Liam,
You can add other columns to your "Group By" to get better results. I'm not 100% sure if that will help here but I have used it to avoid the results only showing "First" results.
SELECT UrlHost, devicetime, DATEFORMAT(devicetime, 'YYYY-MM-dd HH:mm:ss'), "ActionTaken", DATEFORMAT(starttime, 'YYYY-MM-dd HH:mm:ss')
FROM events
WHERE devicetype = <proxy_logsource> AND username ILIKE '<user_id>' AND devicetime < 1607527714000 AND devicetime > 1607526814000
GROUP BY "UrlHost", devicetime, "ActionTaken", starttime
ORDER BY devicetime DESC
LIMIT 5
START 1607526814000 STOP 1607527714000
------------------------------
JThur
------------------------------
Original Message:
Sent: Thu December 10, 2020 04:07 PM
From: Liam Mahoney
Subject: AQL - Selecting Distinct Field Values in 5 Events Closest to Point in Time
All,
I'm trying to write an AQL query that will give me the last 5 distinct domains a user visited before a certain point in time (e.g. the start time of an offense that fired with that user's account). I'm having some issues understanding what's going on with aggregation groups and how they're sorted when using a GROUP BY statement. For example if I run the AQL query
SELECT UrlHost, devicetime, DATEFORMAT(devicetime, 'YYYY-MM-dd HH:mm:ss'), "ActionTaken", DATEFORMAT(starttime, 'YYYY-MM-dd HH:mm:ss')
FROM events
WHERE devicetype = <proxy_logsource> AND username ILIKE '<user_id>' AND devicetime < 1607527714000 AND devicetime> 1607526814000
GROUP BY UrlHost
START 1607526814000 STOP 1607527714000
I find that this groups events by the UrlHost as expected. However, I still need to tune the AQL to find the events that happened closest to the STOP time of my AQL.

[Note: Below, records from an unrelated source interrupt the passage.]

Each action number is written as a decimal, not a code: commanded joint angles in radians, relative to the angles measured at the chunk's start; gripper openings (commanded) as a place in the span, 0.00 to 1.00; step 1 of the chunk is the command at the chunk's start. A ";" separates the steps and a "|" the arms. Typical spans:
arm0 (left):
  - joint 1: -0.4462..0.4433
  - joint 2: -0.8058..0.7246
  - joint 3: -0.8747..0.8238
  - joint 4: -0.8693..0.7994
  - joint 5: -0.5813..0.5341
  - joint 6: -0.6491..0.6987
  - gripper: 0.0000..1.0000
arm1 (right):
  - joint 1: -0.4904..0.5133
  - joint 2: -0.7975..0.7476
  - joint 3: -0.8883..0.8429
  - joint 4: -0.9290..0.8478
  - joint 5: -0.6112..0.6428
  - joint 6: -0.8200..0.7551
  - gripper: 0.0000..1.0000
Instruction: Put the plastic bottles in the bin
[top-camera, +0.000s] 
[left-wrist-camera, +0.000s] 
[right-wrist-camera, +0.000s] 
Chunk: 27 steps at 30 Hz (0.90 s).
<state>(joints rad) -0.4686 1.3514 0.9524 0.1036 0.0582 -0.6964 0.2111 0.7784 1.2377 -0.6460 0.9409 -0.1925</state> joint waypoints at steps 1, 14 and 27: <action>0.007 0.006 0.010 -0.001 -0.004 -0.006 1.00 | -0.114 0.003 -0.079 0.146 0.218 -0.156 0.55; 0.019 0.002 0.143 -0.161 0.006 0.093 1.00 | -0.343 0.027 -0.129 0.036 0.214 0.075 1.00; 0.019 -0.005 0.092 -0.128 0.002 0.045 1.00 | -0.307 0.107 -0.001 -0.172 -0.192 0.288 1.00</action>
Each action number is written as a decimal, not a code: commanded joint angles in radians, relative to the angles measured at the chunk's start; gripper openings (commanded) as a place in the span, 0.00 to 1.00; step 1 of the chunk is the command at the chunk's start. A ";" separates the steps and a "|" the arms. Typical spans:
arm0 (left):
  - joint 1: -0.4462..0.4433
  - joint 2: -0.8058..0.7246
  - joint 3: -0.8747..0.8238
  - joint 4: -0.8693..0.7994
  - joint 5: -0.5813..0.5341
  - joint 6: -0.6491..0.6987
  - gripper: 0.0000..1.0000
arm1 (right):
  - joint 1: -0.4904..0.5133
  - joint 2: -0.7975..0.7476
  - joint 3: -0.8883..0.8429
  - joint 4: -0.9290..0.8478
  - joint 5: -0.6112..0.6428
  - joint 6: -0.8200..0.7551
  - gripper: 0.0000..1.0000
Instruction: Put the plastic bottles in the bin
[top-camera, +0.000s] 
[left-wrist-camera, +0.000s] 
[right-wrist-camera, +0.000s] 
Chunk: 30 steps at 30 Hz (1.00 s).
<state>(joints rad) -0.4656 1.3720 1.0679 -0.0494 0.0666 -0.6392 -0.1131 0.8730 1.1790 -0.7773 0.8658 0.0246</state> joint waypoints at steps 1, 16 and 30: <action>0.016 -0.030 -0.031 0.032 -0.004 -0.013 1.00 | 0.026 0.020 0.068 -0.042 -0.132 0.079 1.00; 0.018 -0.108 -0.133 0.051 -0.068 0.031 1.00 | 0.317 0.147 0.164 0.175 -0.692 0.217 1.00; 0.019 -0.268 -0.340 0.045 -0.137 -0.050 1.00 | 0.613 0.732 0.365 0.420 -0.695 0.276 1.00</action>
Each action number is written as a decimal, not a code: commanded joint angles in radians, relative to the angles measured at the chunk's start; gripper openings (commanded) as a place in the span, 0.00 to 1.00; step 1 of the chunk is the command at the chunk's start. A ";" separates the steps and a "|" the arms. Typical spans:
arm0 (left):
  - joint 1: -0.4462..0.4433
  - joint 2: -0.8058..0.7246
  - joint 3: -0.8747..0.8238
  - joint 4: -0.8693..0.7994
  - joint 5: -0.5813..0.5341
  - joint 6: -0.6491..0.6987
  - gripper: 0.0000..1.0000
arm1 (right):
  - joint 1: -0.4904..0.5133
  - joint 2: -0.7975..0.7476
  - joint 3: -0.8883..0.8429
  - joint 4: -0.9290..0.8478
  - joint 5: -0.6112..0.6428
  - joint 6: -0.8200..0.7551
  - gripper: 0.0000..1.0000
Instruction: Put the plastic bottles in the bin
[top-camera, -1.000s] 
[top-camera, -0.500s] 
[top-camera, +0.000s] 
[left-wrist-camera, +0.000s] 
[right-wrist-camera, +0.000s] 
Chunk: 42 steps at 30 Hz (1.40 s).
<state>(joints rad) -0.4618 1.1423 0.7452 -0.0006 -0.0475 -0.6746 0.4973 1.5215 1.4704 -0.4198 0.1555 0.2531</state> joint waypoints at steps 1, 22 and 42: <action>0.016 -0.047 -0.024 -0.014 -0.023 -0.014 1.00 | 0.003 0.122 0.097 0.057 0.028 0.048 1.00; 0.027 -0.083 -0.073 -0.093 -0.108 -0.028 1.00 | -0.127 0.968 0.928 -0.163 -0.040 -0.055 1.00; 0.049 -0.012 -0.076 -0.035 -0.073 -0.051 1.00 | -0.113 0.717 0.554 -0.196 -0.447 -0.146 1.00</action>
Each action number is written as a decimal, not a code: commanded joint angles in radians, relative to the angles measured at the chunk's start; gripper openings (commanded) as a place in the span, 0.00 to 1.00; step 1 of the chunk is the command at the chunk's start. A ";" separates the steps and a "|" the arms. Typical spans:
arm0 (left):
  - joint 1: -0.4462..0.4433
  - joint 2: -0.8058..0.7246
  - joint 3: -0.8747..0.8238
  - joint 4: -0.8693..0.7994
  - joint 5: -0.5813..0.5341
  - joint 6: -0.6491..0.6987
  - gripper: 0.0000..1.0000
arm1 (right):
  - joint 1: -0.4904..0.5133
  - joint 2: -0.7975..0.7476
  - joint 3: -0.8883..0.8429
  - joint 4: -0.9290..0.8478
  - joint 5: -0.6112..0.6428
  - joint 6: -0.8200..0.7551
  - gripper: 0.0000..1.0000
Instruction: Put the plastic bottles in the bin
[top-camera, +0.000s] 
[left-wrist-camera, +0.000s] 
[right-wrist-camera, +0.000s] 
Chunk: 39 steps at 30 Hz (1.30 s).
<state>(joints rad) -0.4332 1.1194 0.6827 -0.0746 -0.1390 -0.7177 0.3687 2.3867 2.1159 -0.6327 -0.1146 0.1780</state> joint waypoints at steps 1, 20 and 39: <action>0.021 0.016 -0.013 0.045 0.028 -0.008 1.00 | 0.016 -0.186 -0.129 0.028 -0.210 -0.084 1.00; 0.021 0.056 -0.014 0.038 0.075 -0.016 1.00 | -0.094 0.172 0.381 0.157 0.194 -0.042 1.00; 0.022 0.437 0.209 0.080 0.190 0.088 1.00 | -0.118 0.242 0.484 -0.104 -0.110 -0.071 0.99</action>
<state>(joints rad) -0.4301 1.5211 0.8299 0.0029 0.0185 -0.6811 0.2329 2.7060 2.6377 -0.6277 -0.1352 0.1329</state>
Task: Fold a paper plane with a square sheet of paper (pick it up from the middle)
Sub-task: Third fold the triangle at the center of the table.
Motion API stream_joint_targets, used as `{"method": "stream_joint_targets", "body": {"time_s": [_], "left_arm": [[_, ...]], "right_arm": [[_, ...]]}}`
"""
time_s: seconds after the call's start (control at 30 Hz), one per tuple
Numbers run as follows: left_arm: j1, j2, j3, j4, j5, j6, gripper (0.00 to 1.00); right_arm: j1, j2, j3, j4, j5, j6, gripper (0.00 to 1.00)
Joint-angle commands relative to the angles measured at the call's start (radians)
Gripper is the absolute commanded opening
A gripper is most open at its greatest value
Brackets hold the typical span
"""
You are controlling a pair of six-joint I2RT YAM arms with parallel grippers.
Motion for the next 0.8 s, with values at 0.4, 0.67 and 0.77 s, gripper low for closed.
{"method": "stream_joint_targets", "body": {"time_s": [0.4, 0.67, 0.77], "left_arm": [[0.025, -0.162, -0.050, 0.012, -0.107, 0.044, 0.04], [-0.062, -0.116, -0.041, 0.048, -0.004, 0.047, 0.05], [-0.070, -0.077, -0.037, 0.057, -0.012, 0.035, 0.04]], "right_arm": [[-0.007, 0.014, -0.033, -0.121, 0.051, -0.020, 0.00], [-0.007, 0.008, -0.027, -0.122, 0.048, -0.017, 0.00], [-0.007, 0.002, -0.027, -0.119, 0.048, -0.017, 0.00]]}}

What I'm failing to understand is how the groupings (aggregates) of events are sorted. When clicking into an aggregate of events from the query above it appears that they are not sorted by their starttime. This makes me hesitant to trust the results from using a query like this:
SELECT UrlHost, FIRST(devicetime), DATEFORMAT(FIRST(devicetime), 'YYYY-MM-dd HH:mm:ss'), FIRST("ActionTaken"), DATEFORMAT(FIRST(starttime), 'YYYY-MM-dd HH:mm:ss')
FROM events
WHERE devicetype = <proxy_logsource> AND username ILIKE '<user_id>' AND devicetime < 1607527714000 AND devicetime > 1607526814000
GROUP BY "UrlHost"
ORDER BY FIRST(devicetime) DESC
LIMIT 5
START 1607526814000 STOP
1607527714000
because I don't know what the expected order of the events is and I'm telling AQL to use "the first entry of the rows in the aggregate" (FIRST description in the AQL guide, p. 28). Ideally I would like to say 'Use the row with the MAX devicetime', but I'm not sure how I would properly choose the rest of the fields like ActionTaken.
Does anyone have any advice or ideas?
Thanks,
Liam
------------------------------
Liam Mahoney
------------------------------